For all its ups and downs and long delays between seasons, it wasn’t easy to let go of “The Sopranos.” When the landmark HBO series finally called it quits June 10, fans of quality cable TV had to wonder if we would ever meet another set of memorable characters who would so completely ensnare us in their unique and mesmerizing world.
On July 19, we had our answer. “Mad Men,” a stylish series about the men and women of Manhattan’s advertising world in the 1960s, arrived like a brightly wrapped present. Unwrapping this beguiling treasure, which has its Season 1 finale at 10 p.m. EDT Thursday on AMC, has been one of 2007’s most unexpected and rewarding delights.
Jon Hamm, John Slattery, Vincent Kartheiser, Christina Hendricks, Elisabeth Moss, Maggie Siff
Regular airtime: Thursdays, 10pm ET
US: 19 Jul 2007
The remarkably assured “Mad Men”—by far my favorite new show of the year—has created a world with all the moral complexity of “The Sopranos” and fascinating characters whose depths were only obliquely glimpsed at first. As Don Draper, the charismatic yet reserved ad man at the heart of the series, Jon Hamm has given a performance of breathtaking vulnerability. Like “Sopranos” star James Gandolfini, Hamm has brought an indescribable charisma to an ambiguous, complicated role.
We learn that this inscrutable ad executive had purposefully left behind everyone he’d ever known in his youth and had even given up his real name—and it is that heartbreaking personal history that has made him an advertising genius. Draper understands the longing for a past that never was, and he is deeply familiar with unquenchable desire (which fuels his frequent infidelity). As he well knows, advertising is the business of catering to—and creating—desire, and he has few equals in that department.
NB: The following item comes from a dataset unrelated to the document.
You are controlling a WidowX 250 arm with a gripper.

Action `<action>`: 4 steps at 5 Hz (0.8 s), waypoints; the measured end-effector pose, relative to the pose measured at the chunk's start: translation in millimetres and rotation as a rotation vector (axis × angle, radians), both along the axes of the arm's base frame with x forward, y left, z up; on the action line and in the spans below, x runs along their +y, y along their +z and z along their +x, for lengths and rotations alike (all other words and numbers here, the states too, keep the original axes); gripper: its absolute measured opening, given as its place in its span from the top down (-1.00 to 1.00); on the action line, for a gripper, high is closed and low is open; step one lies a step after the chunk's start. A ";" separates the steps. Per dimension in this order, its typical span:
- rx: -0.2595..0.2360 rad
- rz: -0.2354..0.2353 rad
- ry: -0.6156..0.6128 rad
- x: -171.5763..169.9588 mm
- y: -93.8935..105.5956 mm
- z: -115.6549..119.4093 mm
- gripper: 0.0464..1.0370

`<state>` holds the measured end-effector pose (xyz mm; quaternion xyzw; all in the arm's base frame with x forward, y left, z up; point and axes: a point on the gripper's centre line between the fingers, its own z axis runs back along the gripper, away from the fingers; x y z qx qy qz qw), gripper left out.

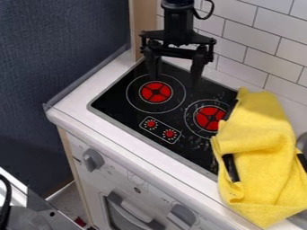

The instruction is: Unfold the cloth from right to left

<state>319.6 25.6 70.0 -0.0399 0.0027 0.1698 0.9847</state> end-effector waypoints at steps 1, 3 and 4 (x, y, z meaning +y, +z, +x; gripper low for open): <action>0.037 -0.004 0.000 -2.4 -10.9 -3.3 -0.93; 0.135 -0.030 -0.063 -62.9 -30.2 -14.7 -0.93; 0.155 -0.053 -0.055 -83.1 -35.4 -30.8 -0.93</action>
In the beautifully crafted season finale, Draper is told to come up with a campaign for Kodak’s unglamorous new slide projector. The company wants an approach that plays up the machine’s unusual “circle” slide-holder.
“They want you to put the words `research and development’ into the ads,” Draper is told by another executive at the Sterling Cooper advertising firm.
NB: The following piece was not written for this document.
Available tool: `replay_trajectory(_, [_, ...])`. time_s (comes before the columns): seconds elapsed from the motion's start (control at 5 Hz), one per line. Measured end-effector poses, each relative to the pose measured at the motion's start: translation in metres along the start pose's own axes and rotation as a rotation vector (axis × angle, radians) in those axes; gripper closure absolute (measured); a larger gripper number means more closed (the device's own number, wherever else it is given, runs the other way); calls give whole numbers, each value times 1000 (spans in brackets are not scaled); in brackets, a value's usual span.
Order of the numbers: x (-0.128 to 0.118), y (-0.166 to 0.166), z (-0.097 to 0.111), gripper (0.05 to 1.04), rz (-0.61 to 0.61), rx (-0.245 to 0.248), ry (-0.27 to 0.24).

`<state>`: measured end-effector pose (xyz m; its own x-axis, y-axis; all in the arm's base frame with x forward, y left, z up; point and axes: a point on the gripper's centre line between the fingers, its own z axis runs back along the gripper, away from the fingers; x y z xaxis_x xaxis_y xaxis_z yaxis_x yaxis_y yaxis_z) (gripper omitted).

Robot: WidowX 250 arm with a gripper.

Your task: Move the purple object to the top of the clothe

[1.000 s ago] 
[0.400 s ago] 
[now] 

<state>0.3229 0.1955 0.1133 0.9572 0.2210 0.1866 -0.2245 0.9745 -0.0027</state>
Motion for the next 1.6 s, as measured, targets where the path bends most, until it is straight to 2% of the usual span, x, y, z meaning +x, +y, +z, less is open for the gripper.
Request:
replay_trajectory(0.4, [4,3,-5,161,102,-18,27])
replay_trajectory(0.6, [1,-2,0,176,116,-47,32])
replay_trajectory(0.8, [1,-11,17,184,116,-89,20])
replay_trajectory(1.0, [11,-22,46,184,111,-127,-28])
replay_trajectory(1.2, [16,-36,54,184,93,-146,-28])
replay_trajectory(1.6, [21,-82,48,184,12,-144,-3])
But instead of dreaming up an ad touting the product’s nuts and bolts, Draper comes up with a poignant pitch about what pictures—and the past—mean to us. It has at least one man in the room in tears, and the rest are stunned into silence.
“If you’ve ever had somebody try to sell you something—people who can sell, they really are not manipulating you. They are selling themselves,” says creator Matthew Weiner, a former writer for “The Sopranos.” “When it comes from a personal place like that, it’s not some vapid manipulation, which doesn’t work. ... I definitely think that we believe Don is good at what he does because we know it means something to him.”
Though the stories of Draper and the other characters have their moments, Weiner says his goal is not just to “make people pay attention” but to entertain them. And he’s done it with emotionally resonant storytelling recalling “The Sopranos” at its best.
How many times did those characters surprise us, yet were in keeping with what we’d learned about them? It was a sickening shock when Tony Soprano killed Christopher Moltisanti in the final season. But given what we’d seen of Tony’s calculating, brutal side, it wasn’t really a surprise.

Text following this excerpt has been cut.